*Exercise aim*
For the entries that follow, set down each one exactly and drop any pictures.

Stored entries
——————————

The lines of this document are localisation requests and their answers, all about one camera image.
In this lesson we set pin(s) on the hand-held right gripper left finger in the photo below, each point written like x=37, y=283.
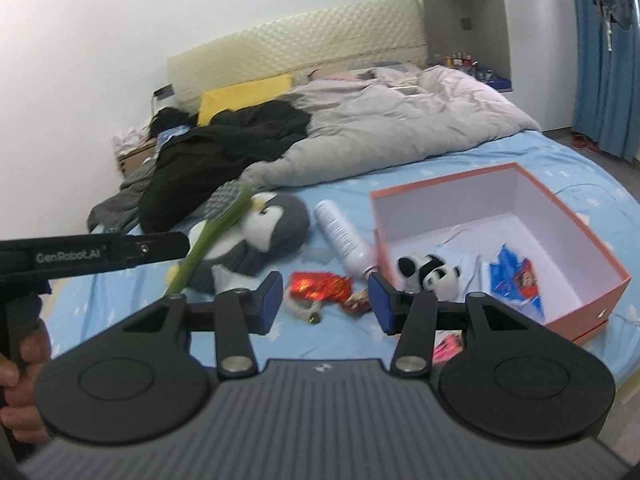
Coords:
x=272, y=305

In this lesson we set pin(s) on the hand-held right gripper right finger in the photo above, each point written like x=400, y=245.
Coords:
x=381, y=305

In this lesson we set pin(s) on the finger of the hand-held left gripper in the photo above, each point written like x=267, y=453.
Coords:
x=155, y=247

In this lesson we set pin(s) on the red foil wrapper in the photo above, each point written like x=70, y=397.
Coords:
x=320, y=286

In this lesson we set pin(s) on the small panda plush toy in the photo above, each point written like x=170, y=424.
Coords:
x=430, y=272

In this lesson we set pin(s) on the blue white snack packet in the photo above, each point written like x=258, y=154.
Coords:
x=517, y=280

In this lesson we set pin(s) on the pink cardboard box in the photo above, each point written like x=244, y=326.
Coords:
x=590, y=255

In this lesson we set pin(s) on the person's left hand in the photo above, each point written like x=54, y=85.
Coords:
x=22, y=400

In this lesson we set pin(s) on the small white gold-capped tube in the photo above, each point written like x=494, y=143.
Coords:
x=310, y=315

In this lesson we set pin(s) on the bed with blue sheet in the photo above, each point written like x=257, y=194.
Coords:
x=110, y=292

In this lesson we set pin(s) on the dark grey cloth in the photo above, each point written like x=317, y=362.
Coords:
x=117, y=200

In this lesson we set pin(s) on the pink small item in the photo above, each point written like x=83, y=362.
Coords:
x=447, y=349

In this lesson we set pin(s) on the white spray can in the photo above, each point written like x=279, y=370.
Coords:
x=342, y=235

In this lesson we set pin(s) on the grey penguin plush toy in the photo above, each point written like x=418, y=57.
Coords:
x=280, y=225

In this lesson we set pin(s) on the wooden nightstand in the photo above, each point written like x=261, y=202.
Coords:
x=134, y=157

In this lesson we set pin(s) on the black jacket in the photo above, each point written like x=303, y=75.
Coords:
x=215, y=160

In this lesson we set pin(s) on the white crumpled cloth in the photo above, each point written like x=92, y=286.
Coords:
x=129, y=137

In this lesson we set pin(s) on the black bag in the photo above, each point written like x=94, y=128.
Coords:
x=170, y=120

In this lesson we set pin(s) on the yellow pillow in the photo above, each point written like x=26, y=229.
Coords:
x=240, y=95

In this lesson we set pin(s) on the light grey duvet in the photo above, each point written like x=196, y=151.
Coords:
x=390, y=130

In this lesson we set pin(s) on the pink pillow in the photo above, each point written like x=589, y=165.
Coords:
x=340, y=76

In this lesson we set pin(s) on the blue tray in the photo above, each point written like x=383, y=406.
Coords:
x=499, y=82

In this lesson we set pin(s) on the cream quilted headboard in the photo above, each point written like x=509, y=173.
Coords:
x=300, y=35

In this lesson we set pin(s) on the row of small bottles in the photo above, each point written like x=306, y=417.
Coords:
x=459, y=59

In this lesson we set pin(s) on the red slippers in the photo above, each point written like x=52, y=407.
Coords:
x=585, y=142

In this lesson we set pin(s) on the blue curtain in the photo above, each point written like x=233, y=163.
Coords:
x=605, y=85

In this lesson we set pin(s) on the grey wall switch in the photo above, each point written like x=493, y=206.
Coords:
x=467, y=23

——————————

*Result of the exercise*
The lines of this document are localisation requests and their answers, all about one camera image.
In this lesson we set pin(s) on the hand-held right gripper left finger in the photo below, each point written like x=37, y=283.
Coords:
x=272, y=305

In this lesson we set pin(s) on the hand-held right gripper right finger in the photo above, each point written like x=400, y=245.
Coords:
x=381, y=305

In this lesson we set pin(s) on the finger of the hand-held left gripper in the photo above, each point written like x=267, y=453.
Coords:
x=155, y=247

In this lesson we set pin(s) on the red foil wrapper in the photo above, each point written like x=70, y=397.
Coords:
x=320, y=286

In this lesson we set pin(s) on the small panda plush toy in the photo above, each point written like x=170, y=424.
Coords:
x=430, y=272

In this lesson we set pin(s) on the blue white snack packet in the photo above, each point written like x=258, y=154.
Coords:
x=517, y=280

In this lesson we set pin(s) on the pink cardboard box in the photo above, each point written like x=244, y=326.
Coords:
x=590, y=255

In this lesson we set pin(s) on the person's left hand in the photo above, each point written like x=54, y=85.
Coords:
x=22, y=400

In this lesson we set pin(s) on the small white gold-capped tube in the photo above, each point written like x=494, y=143.
Coords:
x=310, y=315

In this lesson we set pin(s) on the bed with blue sheet in the photo above, each point written like x=257, y=194.
Coords:
x=110, y=292

In this lesson we set pin(s) on the dark grey cloth in the photo above, each point written like x=317, y=362.
Coords:
x=117, y=200

In this lesson we set pin(s) on the pink small item in the photo above, each point written like x=83, y=362.
Coords:
x=447, y=349

In this lesson we set pin(s) on the white spray can in the photo above, each point written like x=279, y=370.
Coords:
x=342, y=235

In this lesson we set pin(s) on the grey penguin plush toy in the photo above, each point written like x=418, y=57.
Coords:
x=280, y=225

In this lesson we set pin(s) on the wooden nightstand in the photo above, each point written like x=261, y=202.
Coords:
x=134, y=157

In this lesson we set pin(s) on the black jacket in the photo above, each point written like x=303, y=75.
Coords:
x=215, y=160

In this lesson we set pin(s) on the white crumpled cloth in the photo above, each point written like x=92, y=286.
Coords:
x=129, y=137

In this lesson we set pin(s) on the black bag in the photo above, each point written like x=94, y=128.
Coords:
x=170, y=120

In this lesson we set pin(s) on the yellow pillow in the photo above, each point written like x=26, y=229.
Coords:
x=240, y=95

In this lesson we set pin(s) on the light grey duvet in the photo above, each point written like x=196, y=151.
Coords:
x=390, y=130

In this lesson we set pin(s) on the pink pillow in the photo above, each point written like x=589, y=165.
Coords:
x=340, y=76

In this lesson we set pin(s) on the blue tray in the photo above, each point written like x=383, y=406.
Coords:
x=499, y=82

In this lesson we set pin(s) on the cream quilted headboard in the photo above, each point written like x=509, y=173.
Coords:
x=300, y=35

In this lesson we set pin(s) on the row of small bottles in the photo above, each point written like x=306, y=417.
Coords:
x=459, y=59

In this lesson we set pin(s) on the red slippers in the photo above, each point written like x=52, y=407.
Coords:
x=585, y=142

In this lesson we set pin(s) on the blue curtain in the photo above, each point written like x=233, y=163.
Coords:
x=605, y=85

In this lesson we set pin(s) on the grey wall switch in the photo above, each point written like x=493, y=206.
Coords:
x=467, y=23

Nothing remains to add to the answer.